Bitcoin’s bear market is not just vibes and charts, according to Charles Schwab’s Jim Ferraioli. On Bloomberg Wednesday, Ferraioli framed the selloff as having a measurable cost floor rooted in energy economics, not a random sentiment collapse.
Ferraioli’s key move is simple. Ask what it costs to manufacture Bitcoin, then treat that number like a structural gravity well. In his framework, the most efficient miners can produce one BTC at roughly $60,000, while less efficient operators sit closer to $95,000. Bitcoin Magazine reports these figures as the all-in cost ranges tied to power prices and hardware capability.
What $60,000 is supposed to mean
The argument starts with the drawdown math. Bitcoin peaked around $126,000 in the fall and then fell to roughly $60,000 in February, a 50% correction. Bitcoin Magazine says that matters because it is far less severe than the 75% and higher implosions that marked prior Bitcoin bear markets.
From there, Ferraioli points to “production cost for the best miners” as the floor.

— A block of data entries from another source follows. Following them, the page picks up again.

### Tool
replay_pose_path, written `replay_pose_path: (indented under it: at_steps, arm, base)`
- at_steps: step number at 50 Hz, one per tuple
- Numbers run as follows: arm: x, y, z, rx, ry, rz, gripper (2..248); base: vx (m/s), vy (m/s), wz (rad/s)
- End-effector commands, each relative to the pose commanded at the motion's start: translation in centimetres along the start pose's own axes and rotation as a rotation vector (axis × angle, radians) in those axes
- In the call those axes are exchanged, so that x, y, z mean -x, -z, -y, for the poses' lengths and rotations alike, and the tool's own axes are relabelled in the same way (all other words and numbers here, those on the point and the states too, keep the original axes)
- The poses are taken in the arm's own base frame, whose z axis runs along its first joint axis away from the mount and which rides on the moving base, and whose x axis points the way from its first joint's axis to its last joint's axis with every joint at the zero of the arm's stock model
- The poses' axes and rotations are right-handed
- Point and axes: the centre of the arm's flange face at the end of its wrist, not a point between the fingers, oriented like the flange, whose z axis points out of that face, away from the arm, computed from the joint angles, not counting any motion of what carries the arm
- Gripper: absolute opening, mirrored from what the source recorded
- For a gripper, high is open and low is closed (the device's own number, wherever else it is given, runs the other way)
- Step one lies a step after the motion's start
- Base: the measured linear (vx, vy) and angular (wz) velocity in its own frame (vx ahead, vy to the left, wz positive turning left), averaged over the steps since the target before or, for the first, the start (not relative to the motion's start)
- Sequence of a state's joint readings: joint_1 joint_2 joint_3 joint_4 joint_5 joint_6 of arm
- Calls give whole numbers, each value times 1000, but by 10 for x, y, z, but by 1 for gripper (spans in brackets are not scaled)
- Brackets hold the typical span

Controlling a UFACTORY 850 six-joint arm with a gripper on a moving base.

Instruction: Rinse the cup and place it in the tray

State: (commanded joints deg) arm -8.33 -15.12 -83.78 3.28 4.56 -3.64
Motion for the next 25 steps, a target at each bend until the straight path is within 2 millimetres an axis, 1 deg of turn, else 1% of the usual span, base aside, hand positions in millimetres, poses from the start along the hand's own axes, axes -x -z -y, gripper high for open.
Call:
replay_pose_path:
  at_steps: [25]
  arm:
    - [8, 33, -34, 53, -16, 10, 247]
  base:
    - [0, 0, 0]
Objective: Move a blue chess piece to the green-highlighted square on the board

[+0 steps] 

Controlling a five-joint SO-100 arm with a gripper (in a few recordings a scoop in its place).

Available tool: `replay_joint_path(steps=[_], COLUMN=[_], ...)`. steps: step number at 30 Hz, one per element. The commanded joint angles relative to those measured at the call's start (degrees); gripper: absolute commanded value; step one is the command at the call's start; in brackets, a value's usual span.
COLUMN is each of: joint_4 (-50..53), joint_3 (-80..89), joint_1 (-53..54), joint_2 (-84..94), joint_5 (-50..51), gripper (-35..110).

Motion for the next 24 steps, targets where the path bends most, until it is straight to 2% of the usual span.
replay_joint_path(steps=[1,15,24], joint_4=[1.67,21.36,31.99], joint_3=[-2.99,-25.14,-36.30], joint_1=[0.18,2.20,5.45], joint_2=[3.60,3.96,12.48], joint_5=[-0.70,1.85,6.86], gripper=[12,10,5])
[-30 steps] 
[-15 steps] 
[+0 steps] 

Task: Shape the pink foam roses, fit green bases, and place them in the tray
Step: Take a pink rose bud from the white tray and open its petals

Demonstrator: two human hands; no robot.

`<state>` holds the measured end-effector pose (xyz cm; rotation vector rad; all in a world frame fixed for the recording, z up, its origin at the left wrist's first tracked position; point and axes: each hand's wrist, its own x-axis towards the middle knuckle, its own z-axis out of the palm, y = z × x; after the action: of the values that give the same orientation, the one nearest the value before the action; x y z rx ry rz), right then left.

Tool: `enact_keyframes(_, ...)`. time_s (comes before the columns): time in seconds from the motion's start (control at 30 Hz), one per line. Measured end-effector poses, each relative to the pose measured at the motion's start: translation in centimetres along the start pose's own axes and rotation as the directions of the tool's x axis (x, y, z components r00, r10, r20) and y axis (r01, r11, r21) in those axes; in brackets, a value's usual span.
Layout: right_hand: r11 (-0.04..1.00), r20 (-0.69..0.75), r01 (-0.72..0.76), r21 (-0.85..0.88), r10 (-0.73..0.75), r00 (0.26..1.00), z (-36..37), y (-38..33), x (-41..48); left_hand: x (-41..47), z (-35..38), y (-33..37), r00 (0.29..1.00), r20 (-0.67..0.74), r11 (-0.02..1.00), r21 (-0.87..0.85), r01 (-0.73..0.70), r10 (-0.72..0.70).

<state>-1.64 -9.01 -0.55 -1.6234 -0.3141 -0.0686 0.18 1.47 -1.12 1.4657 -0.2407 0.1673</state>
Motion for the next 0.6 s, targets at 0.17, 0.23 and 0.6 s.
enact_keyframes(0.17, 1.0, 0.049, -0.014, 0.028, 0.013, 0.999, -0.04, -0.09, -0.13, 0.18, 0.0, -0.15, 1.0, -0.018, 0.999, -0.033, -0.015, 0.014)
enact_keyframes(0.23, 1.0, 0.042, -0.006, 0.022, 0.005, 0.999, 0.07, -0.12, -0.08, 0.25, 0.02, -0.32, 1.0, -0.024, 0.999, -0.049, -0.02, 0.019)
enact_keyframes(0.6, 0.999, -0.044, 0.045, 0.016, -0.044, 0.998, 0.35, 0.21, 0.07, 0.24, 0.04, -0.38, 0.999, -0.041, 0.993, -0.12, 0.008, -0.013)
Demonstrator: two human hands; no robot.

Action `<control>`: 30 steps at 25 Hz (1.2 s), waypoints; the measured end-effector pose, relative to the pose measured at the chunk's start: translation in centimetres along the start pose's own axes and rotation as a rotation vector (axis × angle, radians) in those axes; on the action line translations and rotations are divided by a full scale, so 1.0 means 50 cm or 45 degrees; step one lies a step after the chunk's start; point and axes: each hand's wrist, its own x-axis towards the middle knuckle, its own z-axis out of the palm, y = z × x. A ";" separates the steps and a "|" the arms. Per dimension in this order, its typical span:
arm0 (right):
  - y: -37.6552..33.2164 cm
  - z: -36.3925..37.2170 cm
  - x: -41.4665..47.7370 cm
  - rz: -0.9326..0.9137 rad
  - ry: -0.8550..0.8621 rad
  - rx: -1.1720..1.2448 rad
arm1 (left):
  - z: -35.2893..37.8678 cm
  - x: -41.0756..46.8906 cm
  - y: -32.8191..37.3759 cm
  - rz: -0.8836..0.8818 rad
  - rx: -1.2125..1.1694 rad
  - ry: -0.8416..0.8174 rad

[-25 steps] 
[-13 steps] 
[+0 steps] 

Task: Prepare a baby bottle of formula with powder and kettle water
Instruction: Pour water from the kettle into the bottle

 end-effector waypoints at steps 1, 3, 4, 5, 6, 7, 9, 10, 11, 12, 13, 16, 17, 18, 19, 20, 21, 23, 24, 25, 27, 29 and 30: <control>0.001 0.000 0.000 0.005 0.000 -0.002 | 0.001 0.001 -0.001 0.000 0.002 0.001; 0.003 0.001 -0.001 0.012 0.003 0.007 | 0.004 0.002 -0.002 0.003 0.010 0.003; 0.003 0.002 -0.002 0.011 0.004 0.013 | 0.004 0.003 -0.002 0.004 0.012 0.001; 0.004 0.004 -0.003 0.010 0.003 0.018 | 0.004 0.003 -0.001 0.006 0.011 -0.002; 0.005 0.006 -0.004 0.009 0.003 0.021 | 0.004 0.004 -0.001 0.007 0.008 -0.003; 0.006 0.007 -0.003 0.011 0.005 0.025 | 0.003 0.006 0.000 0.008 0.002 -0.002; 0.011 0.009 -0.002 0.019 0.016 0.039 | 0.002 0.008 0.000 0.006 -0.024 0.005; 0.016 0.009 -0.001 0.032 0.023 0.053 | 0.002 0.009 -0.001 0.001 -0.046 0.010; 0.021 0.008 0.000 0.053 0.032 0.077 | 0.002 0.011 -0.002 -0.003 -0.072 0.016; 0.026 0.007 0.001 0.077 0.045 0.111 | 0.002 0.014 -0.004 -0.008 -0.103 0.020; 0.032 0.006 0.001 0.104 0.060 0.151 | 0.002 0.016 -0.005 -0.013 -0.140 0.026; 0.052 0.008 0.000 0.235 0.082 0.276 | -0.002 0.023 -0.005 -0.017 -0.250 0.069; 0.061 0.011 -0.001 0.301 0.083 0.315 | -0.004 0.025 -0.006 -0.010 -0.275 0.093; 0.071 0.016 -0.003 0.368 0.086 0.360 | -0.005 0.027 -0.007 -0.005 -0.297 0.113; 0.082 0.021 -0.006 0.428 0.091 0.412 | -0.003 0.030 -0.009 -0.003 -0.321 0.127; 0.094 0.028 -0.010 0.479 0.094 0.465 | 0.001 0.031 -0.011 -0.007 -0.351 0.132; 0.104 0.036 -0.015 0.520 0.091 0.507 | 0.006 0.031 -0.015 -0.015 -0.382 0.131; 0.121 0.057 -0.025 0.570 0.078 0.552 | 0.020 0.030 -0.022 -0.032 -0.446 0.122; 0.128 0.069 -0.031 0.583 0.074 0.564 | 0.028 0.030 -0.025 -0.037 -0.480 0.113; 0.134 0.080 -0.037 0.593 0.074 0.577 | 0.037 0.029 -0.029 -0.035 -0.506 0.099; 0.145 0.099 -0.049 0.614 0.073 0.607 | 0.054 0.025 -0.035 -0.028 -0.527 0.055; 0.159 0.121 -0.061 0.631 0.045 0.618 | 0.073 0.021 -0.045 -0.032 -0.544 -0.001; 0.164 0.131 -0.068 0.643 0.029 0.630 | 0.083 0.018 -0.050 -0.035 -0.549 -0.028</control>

Bitcoin Magazine ties the ~$60,000 number to powering a facility at about $0.07 per kilowatt-hour using next-generation ASIC hardware at scale. For miners that are less efficient, Bitcoin Magazine cites Glassnode data from Schwab’s May 2026 research report, placing production cost at about $95,000 per BTC.
That gap is also cast as the explanation for today’s valuation range. The desk’s logic, as presented in Bitcoin Magazine, goes like this. When spot trades near the most efficient miners’ cost, the least efficient players shut down. Difficulty adjusts, the network hash rate changes, and the average cost per coin trends lower.
Forced sellers: ETF and ETP holders, plus “active” basis
Ferraioli does not lean only on mining economics. Bitcoin Magazine says he also tracked where selling pressure comes from, and it skews demographically toward investors who bought in the last 18 months.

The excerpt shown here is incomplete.